The entries that follow include a run beginning at the line with "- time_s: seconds" and ending at the line with "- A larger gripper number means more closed"; restate that run word for word and leave the rest out.

:: PROVIDED DATA ::

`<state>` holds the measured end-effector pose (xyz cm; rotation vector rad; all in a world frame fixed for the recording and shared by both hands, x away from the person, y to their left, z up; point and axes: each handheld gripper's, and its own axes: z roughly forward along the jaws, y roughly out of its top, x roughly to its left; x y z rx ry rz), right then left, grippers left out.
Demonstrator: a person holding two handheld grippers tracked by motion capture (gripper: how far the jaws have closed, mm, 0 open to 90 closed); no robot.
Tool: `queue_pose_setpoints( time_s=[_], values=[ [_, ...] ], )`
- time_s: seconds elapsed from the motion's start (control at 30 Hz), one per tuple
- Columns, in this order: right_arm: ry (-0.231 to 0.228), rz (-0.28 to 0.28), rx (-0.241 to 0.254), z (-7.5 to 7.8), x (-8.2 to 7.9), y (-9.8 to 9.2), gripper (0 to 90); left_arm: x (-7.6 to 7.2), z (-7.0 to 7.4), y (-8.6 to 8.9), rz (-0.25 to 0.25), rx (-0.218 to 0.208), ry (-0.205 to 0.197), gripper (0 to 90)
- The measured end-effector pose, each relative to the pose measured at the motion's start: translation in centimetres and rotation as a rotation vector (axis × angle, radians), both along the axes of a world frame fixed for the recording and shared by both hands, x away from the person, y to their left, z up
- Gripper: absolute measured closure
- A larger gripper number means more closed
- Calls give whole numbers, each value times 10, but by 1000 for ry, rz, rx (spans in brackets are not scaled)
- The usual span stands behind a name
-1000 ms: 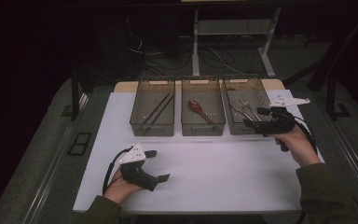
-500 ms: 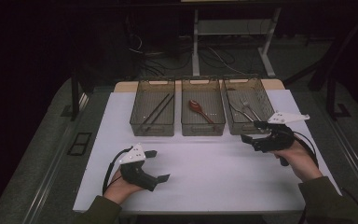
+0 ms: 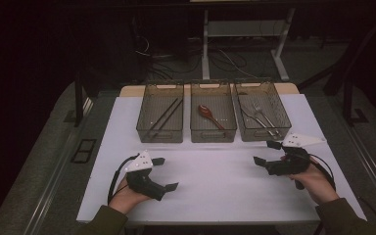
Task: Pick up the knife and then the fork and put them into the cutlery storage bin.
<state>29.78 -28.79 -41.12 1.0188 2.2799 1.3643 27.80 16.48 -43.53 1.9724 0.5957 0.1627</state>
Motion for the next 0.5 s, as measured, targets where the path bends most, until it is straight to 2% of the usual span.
queue_pose_setpoints(
  time_s=[0.27,0.5],
  values=[
    [-2,6,7,-11,-15,-5,171,0,0,0,2,0,1,0],
    [-14,-10,38,-17,-25,-10,171,0,0,0,-3,5,-4,0]
  ],
)
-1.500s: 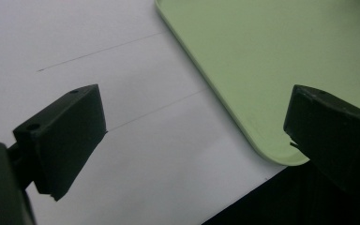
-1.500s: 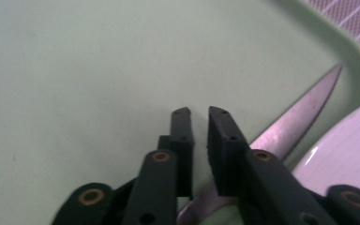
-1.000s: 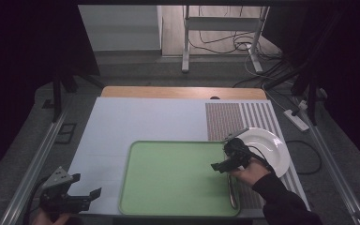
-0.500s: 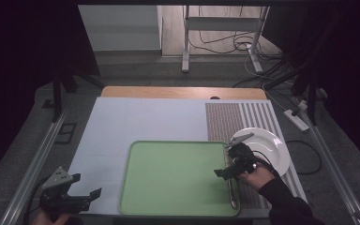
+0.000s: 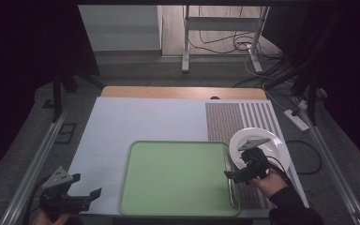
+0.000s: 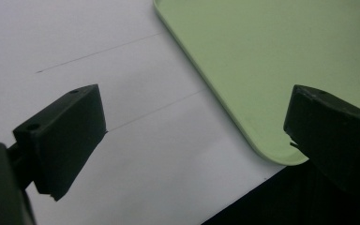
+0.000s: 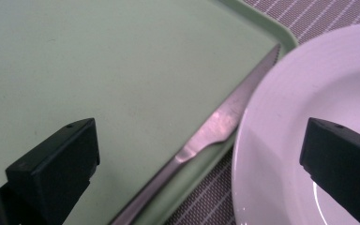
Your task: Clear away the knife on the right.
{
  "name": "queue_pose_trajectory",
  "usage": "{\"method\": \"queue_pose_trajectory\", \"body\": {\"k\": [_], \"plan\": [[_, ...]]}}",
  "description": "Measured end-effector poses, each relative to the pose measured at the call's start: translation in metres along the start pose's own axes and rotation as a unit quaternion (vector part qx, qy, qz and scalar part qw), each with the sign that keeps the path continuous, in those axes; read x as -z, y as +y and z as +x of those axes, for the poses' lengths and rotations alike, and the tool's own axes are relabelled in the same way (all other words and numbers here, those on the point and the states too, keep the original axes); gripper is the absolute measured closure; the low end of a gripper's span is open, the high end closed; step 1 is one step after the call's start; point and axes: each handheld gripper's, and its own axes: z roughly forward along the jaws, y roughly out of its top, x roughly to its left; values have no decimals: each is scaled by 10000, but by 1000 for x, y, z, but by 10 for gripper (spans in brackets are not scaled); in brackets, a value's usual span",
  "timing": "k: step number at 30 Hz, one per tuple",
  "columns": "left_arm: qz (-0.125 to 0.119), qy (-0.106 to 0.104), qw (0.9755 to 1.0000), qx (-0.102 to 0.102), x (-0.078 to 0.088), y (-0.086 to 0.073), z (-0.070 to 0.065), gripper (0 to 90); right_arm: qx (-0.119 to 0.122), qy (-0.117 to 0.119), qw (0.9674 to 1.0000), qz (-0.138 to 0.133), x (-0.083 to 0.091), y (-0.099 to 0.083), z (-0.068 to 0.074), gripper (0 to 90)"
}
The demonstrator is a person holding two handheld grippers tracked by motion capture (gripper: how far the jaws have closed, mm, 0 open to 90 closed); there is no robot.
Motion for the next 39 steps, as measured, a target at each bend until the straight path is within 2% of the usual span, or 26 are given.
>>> {"method": "queue_pose_trajectory", "body": {"k": [22,32,39], "plan": [[-7,5,10000,18,0,0,0,56,-442,-311,9980,-323,32,-34,-8,0],[-1,12,10000,19,0,0,0,56,-644,-333,9960,-530,46,-48,-11,0],[-2,13,10000,25,0,0,0,55,-620,-427,9954,-588,54,-53,-9,0]]}}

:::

=== RESULT ===
- time_s: seconds elapsed from the motion's start (control at 30 Hz), one per tuple
- Columns, in this order: right_arm: ry (-0.231 to 0.228), rz (-0.28 to 0.28), rx (-0.241 to 0.254), z (-7.5 to 7.8), x (-8.2 to 7.9), y (-9.8 to 9.2), gripper (0 to 90); left_arm: x (-7.6 to 7.2), z (-7.0 to 7.4), y (-8.6 to 8.9), rz (-0.25 to 0.25), rx (-0.218 to 0.208), ry (-0.205 to 0.197), gripper (0 to 90)
- The measured end-effector pose, each relative to the pose measured at the motion's start: translation in centimetres and rotation as a rotation vector (axis × angle, radians), both along the axes of a world frame fixed for the recording and shared by both hands, x away from the person, y to their left, z up
- Gripper: absolute measured closure
- A larger gripper number means more closed

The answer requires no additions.